C1060 and Shared Memory size

According to specification of the C1060, it has 16KB of shared memory. I has a kernel that need about 9728 byte of shared memory.

I am using cuda driver API and unfortunately the program die with CUDA_ERROR_INVALID_VALUE on cuFuncSetSharedSize(…), if i reduce the ammount of memory from 9728 to 4096 the call succed without problems, also kernel execution with wrong shared memory size do not give any error. i has also tried on Fermi devices (S2050, C2050, GT430), with 9728 byte, on these cuFuncSetSharedSize(), do not give any error

I am missing something ?

… edited

I have done 3 topic, it seem no one has seen my topic, i have founded the answer for this question, so i answer to myself , may be this forum can start to be useful for who has this problems. First of all CUDA SDK documentation spent just two world on “static” shared memory and “dynamic” shared. this one

“In this sample, shared memory is statically allocated within the kernel as opposed to allocated at runtime through cuFuncSetSharedSize().”

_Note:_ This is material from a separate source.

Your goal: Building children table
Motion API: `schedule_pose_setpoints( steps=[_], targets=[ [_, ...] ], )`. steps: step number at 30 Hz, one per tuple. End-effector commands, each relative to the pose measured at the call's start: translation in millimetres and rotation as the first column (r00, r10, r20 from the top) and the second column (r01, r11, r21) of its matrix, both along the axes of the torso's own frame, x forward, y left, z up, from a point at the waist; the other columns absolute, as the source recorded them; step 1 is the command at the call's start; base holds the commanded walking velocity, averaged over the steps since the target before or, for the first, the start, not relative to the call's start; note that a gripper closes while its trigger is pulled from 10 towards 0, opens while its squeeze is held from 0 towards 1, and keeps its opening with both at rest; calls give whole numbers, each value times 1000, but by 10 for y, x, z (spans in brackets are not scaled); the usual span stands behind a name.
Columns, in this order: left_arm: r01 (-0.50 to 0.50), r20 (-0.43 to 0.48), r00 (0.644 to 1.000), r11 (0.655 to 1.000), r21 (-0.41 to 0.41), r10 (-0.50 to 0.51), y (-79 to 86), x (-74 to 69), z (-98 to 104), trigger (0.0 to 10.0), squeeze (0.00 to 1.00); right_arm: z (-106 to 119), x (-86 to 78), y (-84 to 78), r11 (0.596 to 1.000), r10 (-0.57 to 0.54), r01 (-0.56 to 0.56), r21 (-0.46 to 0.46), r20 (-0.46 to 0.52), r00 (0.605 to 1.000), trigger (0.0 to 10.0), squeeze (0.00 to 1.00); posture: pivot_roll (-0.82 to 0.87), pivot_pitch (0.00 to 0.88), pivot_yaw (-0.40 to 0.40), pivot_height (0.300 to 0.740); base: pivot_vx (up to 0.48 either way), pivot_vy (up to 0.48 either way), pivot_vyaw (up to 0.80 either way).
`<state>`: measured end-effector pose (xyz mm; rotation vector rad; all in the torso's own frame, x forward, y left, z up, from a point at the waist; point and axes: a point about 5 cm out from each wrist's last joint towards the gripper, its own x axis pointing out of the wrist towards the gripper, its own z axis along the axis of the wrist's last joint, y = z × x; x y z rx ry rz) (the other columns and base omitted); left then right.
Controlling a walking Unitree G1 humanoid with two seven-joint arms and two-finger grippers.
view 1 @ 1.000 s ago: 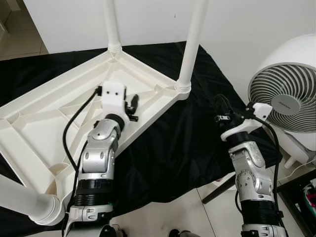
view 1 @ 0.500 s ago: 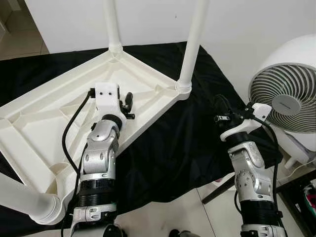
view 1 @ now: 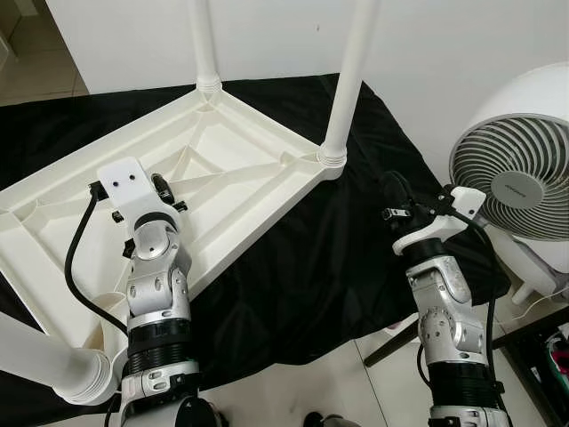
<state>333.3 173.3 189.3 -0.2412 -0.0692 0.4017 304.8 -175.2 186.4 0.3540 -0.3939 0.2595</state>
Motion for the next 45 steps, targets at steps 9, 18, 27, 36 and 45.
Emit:
schedule_pose_setpoints(
  steps=[9, 18, 27, 36, 45],
  targets=[
    [362, 162, 916, 931, 54, -366, -462, 130, 247, 10000, 0, 2, -7, 41, 1000, 12, -12, -4, -4, 1000, 10000, 0, 28, 152, -11, 740, 0, 0, 0],
    [714, 108, 628, 625, 316, -771, -779, -115, 219, 10000, 0, -1, -12, 0, 1000, 1, -1, -12, -7, 1000, 10000, 0, 37, 153, -7, 740, 0, 0, 0],
    [778, 9, 526, 486, 398, -850, -792, -179, 144, 10000, 0, 3, -1, 0, 1000, -3, 3, -11, -4, 1000, 10000, 0, 42, 149, -6, 740, 0, 0, 0],
    [821, -48, 471, 418, 390, -881, -741, -192, 73, 10000, 1000, 21, 17, -9, 1000, -4, 4, -12, 1, 1000, 10000, 0, 44, 145, -7, 740, 0, 0, 0],
    [889, -198, 386, 307, 339, -901, -791, -235, -137, 10000, 1000, 32, 20, -30, 1000, -6, 6, -18, 4, 1000, 10000, 0, 38, 139, -10, 740, 0, 0, 0]
  ],
)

on the other hand to do a little bit confusing the doc say

cuFuncSetSharedSize() sets the size of shared memory for the function. (static ??? dynamic ??? )

the difference from static and dynamic is explained (badly, no mention to cuFuncSetSharedSize for driver case, the link is just the words “dynamical allocated” used at the end of section ) in appendix B.2.3

Finaly to do the things more unclear, the example matrixMulDrv set cuFuncSetSharedSize even if the memory seem to be statically allocated.

The answer is, do not follow the NVIDIA examples, do not use cuFuncSetSharedSize for “static” memory shared , use only for dynamic shared, as explained in appendix B.2.3.